TASK DESCRIPTION | I would like you to transcribe all of the data exactly.

§

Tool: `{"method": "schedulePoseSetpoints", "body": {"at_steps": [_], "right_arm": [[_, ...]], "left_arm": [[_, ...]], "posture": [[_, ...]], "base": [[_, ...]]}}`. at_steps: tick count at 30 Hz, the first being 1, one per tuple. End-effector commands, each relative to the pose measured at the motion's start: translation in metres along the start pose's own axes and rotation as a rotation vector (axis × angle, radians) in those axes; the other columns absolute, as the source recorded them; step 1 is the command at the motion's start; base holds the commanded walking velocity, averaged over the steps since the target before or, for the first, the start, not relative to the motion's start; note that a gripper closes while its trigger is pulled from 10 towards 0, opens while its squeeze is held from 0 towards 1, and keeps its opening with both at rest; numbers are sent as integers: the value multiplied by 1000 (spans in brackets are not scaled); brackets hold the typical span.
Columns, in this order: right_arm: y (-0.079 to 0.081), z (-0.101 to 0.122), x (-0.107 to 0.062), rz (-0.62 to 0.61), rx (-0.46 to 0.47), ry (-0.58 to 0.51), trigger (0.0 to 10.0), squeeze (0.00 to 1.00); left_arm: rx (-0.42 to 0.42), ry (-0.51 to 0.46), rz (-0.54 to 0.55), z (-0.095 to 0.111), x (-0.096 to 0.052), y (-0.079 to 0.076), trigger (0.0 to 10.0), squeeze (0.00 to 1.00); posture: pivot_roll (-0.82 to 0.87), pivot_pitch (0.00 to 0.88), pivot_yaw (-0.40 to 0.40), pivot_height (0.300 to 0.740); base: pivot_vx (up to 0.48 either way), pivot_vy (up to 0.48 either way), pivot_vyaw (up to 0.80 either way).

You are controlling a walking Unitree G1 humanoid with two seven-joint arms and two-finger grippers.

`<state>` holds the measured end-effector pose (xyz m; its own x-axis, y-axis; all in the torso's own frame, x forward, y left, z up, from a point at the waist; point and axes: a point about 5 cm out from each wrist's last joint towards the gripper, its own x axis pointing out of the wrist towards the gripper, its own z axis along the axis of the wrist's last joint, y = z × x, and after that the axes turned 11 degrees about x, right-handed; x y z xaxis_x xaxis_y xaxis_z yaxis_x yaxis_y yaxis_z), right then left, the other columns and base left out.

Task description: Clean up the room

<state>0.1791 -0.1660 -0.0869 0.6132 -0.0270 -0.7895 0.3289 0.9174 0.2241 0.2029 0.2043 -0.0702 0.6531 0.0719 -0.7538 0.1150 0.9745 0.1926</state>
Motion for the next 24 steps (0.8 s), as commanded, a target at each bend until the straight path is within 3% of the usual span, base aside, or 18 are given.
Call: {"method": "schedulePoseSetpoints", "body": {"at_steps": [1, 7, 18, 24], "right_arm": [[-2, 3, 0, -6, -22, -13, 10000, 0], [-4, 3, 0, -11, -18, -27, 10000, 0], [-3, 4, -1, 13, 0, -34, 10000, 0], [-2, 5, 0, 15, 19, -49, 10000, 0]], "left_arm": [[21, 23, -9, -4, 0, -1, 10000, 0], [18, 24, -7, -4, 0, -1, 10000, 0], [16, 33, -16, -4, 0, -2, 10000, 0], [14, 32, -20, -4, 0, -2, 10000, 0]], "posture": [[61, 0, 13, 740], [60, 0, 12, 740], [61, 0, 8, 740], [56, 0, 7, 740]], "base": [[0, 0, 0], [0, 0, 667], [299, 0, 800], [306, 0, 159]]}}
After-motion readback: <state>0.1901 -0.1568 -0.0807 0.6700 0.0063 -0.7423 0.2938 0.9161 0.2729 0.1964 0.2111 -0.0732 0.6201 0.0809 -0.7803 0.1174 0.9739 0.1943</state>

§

ANSWER TO THIS EXERCISE |
Tool: `{"method": "schedulePoseSetpoints", "body": {"at_steps": [_], "right_arm": [[_, ...]], "left_arm": [[_, ...]], "posture": [[_, ...]], "base": [[_, ...]]}}`. at_steps: tick count at 30 Hz, the first being 1, one per tuple. End-effector commands, each relative to the pose measured at the motion's start: translation in metres along the start pose's own axes and rotation as a rotation vector (axis × angle, radians) in those axes; the other columns absolute, as the source recorded them; step 1 is the command at the motion's start; base holds the commanded walking velocity, averaged over the steps since the target before or, for the first, the start, not relative to the motion's start; note that a gripper closes while its trigger is pulled from 10 towards 0, opens while its squeeze is held from 0 towards 1, and keeps its opening with both at rest; numbers are sent as integers: the value multiplied by 1000 (spans in brackets are not scaled); brackets hold the typical span.
Columns, in this order: right_arm: y (-0.079 to 0.081), z (-0.101 to 0.122), x (-0.107 to 0.062), rz (-0.62 to 0.61), rx (-0.46 to 0.47), ry (-0.58 to 0.51), trigger (0.0 to 10.0), squeeze (0.00 to 1.00); left_arm: rx (-0.42 to 0.42), ry (-0.51 to 0.46), rz (-0.54 to 0.55), z (-0.095 to 0.111), x (-0.096 to 0.052), y (-0.079 to 0.076), trigger (0.0 to 10.0), squeeze (0.00 to 1.00); posture: pivot_roll (-0.82 to 0.87), pivot_pitch (0.00 to 0.88), pivot_yaw (-0.40 to 0.40), pivot_height (0.300 to 0.740); base: pivot_vx (up to 0.48 either way), pivot_vy (up to 0.48 either way), pivot_vyaw (up to 0.80 either way).

You are controlling a walking Unitree G1 humanoid with two seven-joint arms and two-finger grippers.

`<state>` holds the measured end-effector pose (xyz m; its own x-axis, y-axis; all in the torso's own frame, x forward, y left, z up, from a point at the waist; point and axes: a point about 5 cm out from each wrist's last joint towards the gripper, its own x axis pointing out of the wrist towards the gripper, its own z axis along the axis of the wrist's last joint, y = z × x, and after that the axes turned 11 degrees about x, right-handed; x y z xaxis_x xaxis_y xaxis_z yaxis_x yaxis_y yaxis_z), right then left, the other columns and base left out.

Task description: Clean up the room

<state>0.1791 -0.1660 -0.0869 0.6132 -0.0270 -0.7895 0.3289 0.9174 0.2241 0.2029 0.2043 -0.0702 0.6531 0.0719 -0.7538 0.1150 0.9745 0.1926</state>
Motion for the next 24 steps (0.8 s), as commanded, a target at each bend until the straight path is within 3% of the usual span, base aside, or 18 are given.
Call: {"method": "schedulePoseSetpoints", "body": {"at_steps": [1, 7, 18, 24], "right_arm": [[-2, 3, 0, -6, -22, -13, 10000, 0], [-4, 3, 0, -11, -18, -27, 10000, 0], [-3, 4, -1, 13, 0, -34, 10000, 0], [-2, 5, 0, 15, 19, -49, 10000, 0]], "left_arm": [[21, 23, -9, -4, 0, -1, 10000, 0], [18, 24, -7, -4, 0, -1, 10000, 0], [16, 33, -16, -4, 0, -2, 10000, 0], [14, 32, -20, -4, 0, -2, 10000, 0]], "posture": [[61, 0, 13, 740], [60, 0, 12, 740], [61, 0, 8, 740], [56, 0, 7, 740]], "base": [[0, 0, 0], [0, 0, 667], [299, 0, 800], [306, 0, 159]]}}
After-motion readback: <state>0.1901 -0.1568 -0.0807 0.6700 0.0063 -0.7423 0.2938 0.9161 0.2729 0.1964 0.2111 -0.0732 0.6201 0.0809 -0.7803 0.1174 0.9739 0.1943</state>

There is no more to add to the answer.